O consumidor não é obrigado a pagar a taxa de 10% cobrada eventualmente por bares e restaurantes. Esse entendimento já está consolidado na doutrina e na jurisprudência. O estabelecimento que tem sistema de garçons, deve incluir o pagamento de salários e vantagens dos empregados no preço do prato ou serviço oferecido e não cobrar à parte do consumidor. É proibido repassar um custo da atividade econômica para o consumidor sem que isso constitua um serviço separado. Assim, se o consumidor não pode se servir sozinho e o sistema de garçons é obrigatório, obviamente o trabalho dos garçons já deve estar incluído no prato ou serviço oferecido, porque é um custo natural da atividade econômica, e não um serviço destacado. Assim, essa cobrança é ilegal. O consumidor pode muito bem se recusar a pagar e denunciar o fato ao Procon. Nada impede, entretanto, que o consumidor, espontaneamente, deixe uma gorjeta aos garçons. No entanto, nas condições mencionadas, isso nunca pode ser imposto pelo fornecedor.
E a perda de uma comanda de consumo? Implica em pagamento imposto pelo estabelecimento?
Essa prática é considerada abusiva pelo Código de Defesa do Consumidor, porque o estabelecimento não pode transferir ao consumidor a responsabilidade pelo controle de suas vendas.
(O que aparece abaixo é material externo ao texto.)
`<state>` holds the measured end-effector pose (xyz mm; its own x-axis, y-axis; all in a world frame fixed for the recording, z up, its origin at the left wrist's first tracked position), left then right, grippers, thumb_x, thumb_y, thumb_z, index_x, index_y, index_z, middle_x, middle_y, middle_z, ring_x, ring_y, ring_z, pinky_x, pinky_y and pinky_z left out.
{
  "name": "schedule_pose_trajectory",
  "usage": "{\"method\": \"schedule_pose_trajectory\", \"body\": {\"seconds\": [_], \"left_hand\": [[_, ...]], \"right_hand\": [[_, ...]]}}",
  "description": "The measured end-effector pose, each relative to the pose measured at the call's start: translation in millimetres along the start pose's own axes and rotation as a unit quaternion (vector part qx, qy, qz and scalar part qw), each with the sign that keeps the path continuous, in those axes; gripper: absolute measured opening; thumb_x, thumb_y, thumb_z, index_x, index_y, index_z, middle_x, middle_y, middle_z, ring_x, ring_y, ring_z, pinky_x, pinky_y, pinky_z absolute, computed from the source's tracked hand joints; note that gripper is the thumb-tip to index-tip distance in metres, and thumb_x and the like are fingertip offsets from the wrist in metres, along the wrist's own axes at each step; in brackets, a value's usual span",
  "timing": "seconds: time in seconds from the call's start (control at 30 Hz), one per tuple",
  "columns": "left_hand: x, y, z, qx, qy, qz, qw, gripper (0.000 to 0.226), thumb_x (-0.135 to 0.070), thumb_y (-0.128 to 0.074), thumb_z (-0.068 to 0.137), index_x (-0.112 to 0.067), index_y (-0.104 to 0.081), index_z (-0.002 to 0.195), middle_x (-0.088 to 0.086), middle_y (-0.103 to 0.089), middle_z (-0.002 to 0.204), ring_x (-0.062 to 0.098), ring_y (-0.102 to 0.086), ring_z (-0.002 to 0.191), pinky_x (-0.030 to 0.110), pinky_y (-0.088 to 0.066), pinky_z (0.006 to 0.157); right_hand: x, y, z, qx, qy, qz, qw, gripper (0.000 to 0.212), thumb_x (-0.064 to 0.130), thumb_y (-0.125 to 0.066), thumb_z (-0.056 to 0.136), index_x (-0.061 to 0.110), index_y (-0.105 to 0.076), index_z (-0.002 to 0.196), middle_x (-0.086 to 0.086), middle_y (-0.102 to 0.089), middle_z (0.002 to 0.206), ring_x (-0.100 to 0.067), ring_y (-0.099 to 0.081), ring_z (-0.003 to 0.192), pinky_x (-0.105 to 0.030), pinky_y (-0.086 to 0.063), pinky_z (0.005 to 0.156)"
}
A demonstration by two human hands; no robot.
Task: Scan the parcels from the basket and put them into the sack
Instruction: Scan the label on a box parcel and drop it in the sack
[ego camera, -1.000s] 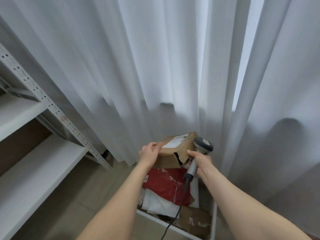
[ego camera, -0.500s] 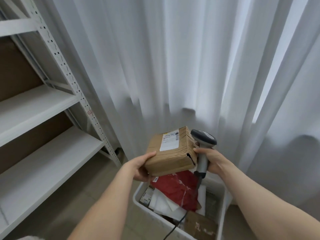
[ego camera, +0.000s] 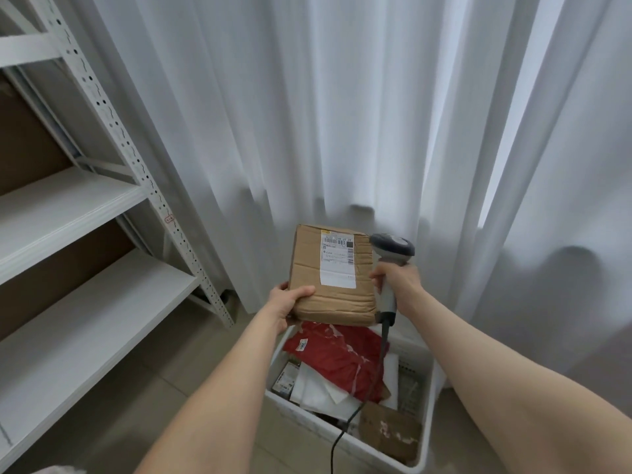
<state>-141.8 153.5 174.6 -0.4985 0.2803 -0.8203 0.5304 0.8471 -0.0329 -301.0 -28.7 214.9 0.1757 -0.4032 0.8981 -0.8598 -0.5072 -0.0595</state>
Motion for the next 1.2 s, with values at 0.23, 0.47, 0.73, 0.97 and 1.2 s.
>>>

É dever do fornecedor ter controle sobre o que está vendendo, ou sobre o serviço prestado, porque ele é o capitaneador da atividade econômica e não o contrário. Caso o consumidor seja obrigado a pagar a multa pela perda, o correto seria entrar em contato com Procon para reclamar e denunciar, pedindo a devolução do que foi pago a título de multa.